I find it baffling that I begged and screamed on video. It is recorded—me saying no over and over again. I wasn’t quiet. I wasn’t coy. I wasn’t indirect. I said no loudly and clearly, in every way possible. I drew the line. I set the boundary that, once crossed, becomes a felony criminal offense.

 

And I am still disbelieved.

 

How is that possible?

 

We have all been there. There is a sisterhood of far too many women who have lived this—who have endured it, survived it, and then been turned away by the very systems charged with enforcing the laws that give us that right to say no.

 

We need to rise up.

We need to be heard.

We need to fight this—because it will never end for our sisters if we don’t.

 

There are women who do not even realize they are being raped. That sounds insane, but I was one of them. I didn’t see it. I thought I had to endure it. I thought, men are men, they do things like that. I thought, I can’t go to the police—they won’t believe me.

 

Case in point: Brian 2. What he did to me was constant. Coercive. It took full control of my body. Hours a day. There is not a chance in hell he could ever be prosecuted. The only reason I believed this case could be prosecuted is because it is on video—and even that has not been enough, despite the laws that exist.

 

That is the point.

 

So this election year, my decision is to try to convince the Attorney General candidates to join us—to fight for the enforcement of the laws we already have. These laws exist because we fought for them. My case? There is no legal reason it should not be prosecuted. None. I have poured over the statutes, the case law, everything. This case is supported by the law.

 

What it is not supported by is belief.

 

Beliefs must change.
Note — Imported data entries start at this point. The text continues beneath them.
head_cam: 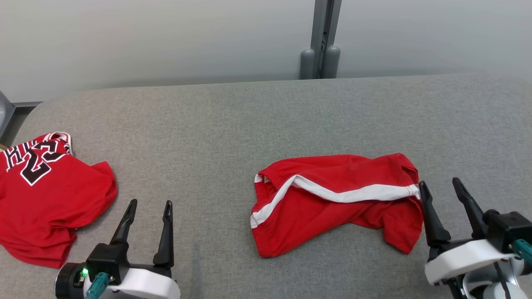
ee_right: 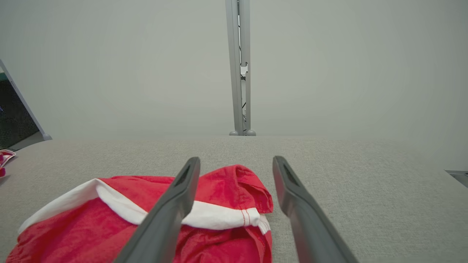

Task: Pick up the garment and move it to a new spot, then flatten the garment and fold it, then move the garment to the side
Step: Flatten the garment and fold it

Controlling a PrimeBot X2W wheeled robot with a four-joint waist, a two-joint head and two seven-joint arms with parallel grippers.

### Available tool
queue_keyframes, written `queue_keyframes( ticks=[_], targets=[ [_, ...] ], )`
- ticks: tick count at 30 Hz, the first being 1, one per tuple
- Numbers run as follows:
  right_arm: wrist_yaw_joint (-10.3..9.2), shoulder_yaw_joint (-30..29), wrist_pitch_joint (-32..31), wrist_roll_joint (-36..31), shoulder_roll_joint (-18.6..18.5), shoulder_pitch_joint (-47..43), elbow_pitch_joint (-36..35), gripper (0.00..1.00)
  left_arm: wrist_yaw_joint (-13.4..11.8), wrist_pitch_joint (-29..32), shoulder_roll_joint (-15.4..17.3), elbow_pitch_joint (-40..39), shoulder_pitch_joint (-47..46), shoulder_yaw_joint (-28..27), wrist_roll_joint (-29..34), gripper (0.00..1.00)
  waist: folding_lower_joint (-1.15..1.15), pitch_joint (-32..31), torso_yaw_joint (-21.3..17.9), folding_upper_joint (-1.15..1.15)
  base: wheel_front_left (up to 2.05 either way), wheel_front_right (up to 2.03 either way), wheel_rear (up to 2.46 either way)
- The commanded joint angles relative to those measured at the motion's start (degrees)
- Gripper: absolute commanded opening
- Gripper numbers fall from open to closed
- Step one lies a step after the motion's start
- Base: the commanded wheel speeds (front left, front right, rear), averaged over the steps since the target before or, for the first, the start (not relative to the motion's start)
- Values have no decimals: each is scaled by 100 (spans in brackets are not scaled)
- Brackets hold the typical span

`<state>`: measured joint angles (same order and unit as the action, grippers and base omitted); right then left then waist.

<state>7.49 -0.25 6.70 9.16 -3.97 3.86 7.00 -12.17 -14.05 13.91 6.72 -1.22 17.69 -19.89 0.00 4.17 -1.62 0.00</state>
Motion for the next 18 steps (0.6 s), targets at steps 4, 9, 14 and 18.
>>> queue_keyframes(
  ticks=[4, 9, 14, 18],
  targets=[
    [1, -58, -147, -44, 30, -179, -251, 100, -6, 38, 36, -28, 75, 32, -35, 100, 0, -38, -44, 0, 0, 0, 0],
    [1, -97, -218, -77, 55, -256, -382, 100, -9, 76, 34, -38, 92, 80, -36, 100, 0, -67, -53, 0, 0, 0, 0],
    [1, -114, -266, -72, 74, -294, -465, 100, 61, 165, 21, -34, -5, 216, -3, 100, 0, -47, -39, 0, 0, 0, 0],
    [1, -98, -277, -62, 82, -259, -502, 100, 241, 383, -3, 3, -210, 434, 10, 100, 0, 6, -32, 0, 0, 0, 0]
  ],
)
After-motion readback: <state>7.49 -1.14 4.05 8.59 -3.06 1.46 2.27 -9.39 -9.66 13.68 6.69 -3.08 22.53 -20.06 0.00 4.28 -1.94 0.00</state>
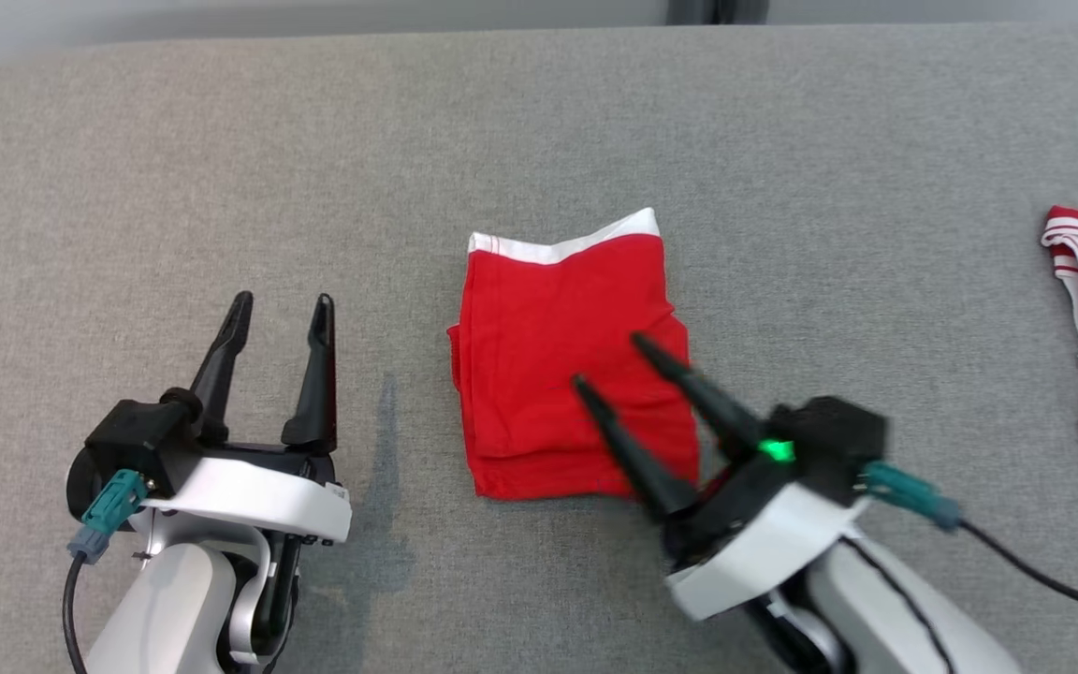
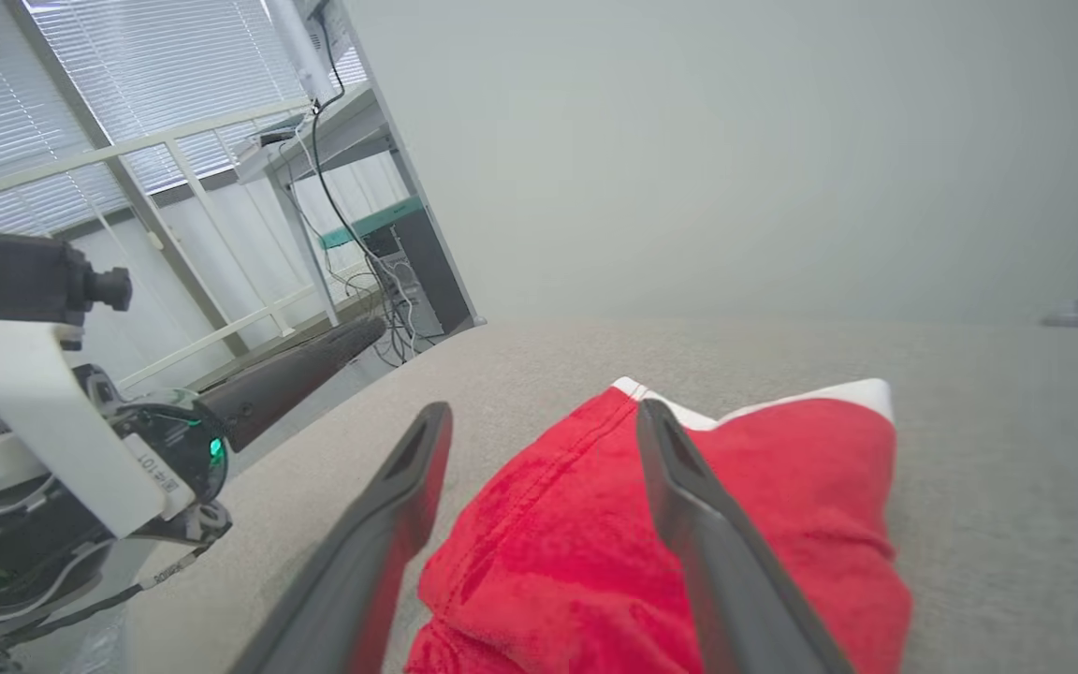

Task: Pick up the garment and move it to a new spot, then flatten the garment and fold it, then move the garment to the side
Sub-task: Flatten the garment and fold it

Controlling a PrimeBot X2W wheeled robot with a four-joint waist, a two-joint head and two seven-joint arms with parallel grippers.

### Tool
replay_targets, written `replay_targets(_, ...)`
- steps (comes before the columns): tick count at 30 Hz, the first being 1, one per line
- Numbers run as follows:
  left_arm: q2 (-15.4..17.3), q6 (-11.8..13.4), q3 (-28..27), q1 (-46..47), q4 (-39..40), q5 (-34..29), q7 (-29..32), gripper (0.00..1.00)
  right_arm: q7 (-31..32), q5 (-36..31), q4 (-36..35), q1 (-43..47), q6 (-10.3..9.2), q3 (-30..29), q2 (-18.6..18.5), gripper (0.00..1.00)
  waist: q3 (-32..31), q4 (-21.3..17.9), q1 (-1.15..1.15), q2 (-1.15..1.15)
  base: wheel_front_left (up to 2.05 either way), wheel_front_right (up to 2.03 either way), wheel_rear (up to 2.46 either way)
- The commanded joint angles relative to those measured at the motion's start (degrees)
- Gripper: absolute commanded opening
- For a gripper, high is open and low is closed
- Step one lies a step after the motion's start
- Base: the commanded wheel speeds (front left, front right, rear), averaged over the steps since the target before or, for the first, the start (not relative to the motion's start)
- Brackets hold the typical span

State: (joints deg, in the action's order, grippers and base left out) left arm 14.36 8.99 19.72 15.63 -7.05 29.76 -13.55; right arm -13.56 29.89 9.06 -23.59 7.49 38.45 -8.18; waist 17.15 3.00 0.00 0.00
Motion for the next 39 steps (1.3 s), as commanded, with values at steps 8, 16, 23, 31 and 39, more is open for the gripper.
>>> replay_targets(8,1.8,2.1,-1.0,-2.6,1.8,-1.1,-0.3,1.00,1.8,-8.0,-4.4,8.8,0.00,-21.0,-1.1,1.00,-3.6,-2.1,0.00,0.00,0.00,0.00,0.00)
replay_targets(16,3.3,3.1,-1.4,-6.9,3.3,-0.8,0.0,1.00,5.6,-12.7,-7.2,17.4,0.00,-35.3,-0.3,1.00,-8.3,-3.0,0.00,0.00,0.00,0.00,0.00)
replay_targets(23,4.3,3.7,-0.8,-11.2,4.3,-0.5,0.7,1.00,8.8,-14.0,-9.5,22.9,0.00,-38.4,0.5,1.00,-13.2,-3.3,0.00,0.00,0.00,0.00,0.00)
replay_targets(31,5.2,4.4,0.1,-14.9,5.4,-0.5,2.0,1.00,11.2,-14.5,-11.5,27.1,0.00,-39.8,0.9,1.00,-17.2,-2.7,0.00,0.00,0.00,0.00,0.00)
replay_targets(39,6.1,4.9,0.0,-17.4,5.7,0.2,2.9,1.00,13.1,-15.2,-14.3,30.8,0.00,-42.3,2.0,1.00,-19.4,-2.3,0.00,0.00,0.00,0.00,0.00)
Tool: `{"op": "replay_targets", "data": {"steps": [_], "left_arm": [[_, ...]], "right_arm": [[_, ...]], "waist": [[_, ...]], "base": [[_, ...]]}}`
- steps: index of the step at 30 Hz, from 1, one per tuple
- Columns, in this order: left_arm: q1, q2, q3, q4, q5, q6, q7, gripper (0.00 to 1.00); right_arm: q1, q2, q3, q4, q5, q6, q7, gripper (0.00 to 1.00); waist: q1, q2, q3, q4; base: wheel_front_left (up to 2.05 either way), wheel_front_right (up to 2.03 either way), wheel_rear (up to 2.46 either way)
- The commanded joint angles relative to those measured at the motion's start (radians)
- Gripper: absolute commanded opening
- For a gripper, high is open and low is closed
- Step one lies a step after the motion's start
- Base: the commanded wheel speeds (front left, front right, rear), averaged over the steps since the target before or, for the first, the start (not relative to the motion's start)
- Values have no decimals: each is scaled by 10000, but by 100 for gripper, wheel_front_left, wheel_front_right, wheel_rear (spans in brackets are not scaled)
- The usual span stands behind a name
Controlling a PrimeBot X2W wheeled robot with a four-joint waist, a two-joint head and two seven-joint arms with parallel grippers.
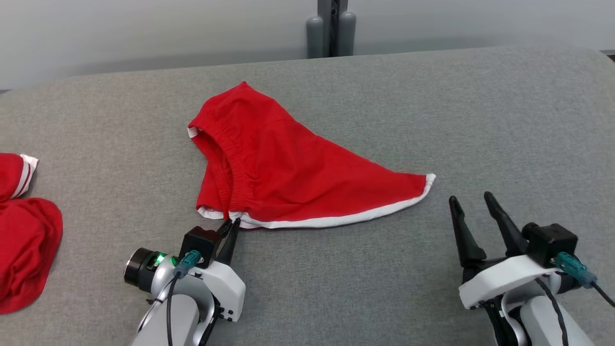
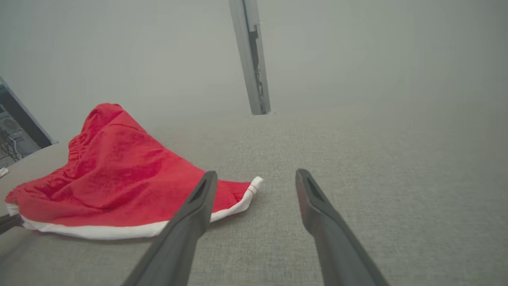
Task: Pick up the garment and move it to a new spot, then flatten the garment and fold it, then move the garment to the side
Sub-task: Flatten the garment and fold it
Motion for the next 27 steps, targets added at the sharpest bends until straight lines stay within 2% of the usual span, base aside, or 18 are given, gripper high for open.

The public must be educated. We must understand that relationship rape—intimate partner sexual assault, marital rape, whatever label you prefer—is rape.

 

Listen to that video.

That was rape.

Legally.

Morally.

Psychologically.

 

It meets every definition.

 

So the election starts tomorrow. Tomorrow we see who is willing to stand for this cause. I am willing to share that video. I want people to understand that when it is someone you love doing this to you, it looks exactly the same as a stranger raping you—and in many ways, it is worse. It is someone you trust harming you. Someone you believe when they tell you that you have a say over your own body.

 

I hope I find even one candidate willing to believe this. To believe that relationship rape is real. That it is devastating. And that staying does not mean we wanted it. We didn’t know. We didn’t know how bad it was. We didn’t know we had the right to say no. We didn’t know how to leave. Our bodies and brains were not even functioning normally enough to escape.

 

We needed help.

We needed support.

We needed enforcement.

We needed protection.

We needed education about boundaries.

 

At least I did.

 

I pray for a world with enough goodness—and enough courage—to finally make this change. We cannot let our daughters and granddaughters live in a world where this is still up for debate.

 

We are a sisterhood of victims. We see each other. We know what it is—and we know the second violence that comes when the system ignores us.

 

I will not be ignored.

I will not fall prey to institutional malfeasance any longer.

I will not stop screaming for change.

 

Join me.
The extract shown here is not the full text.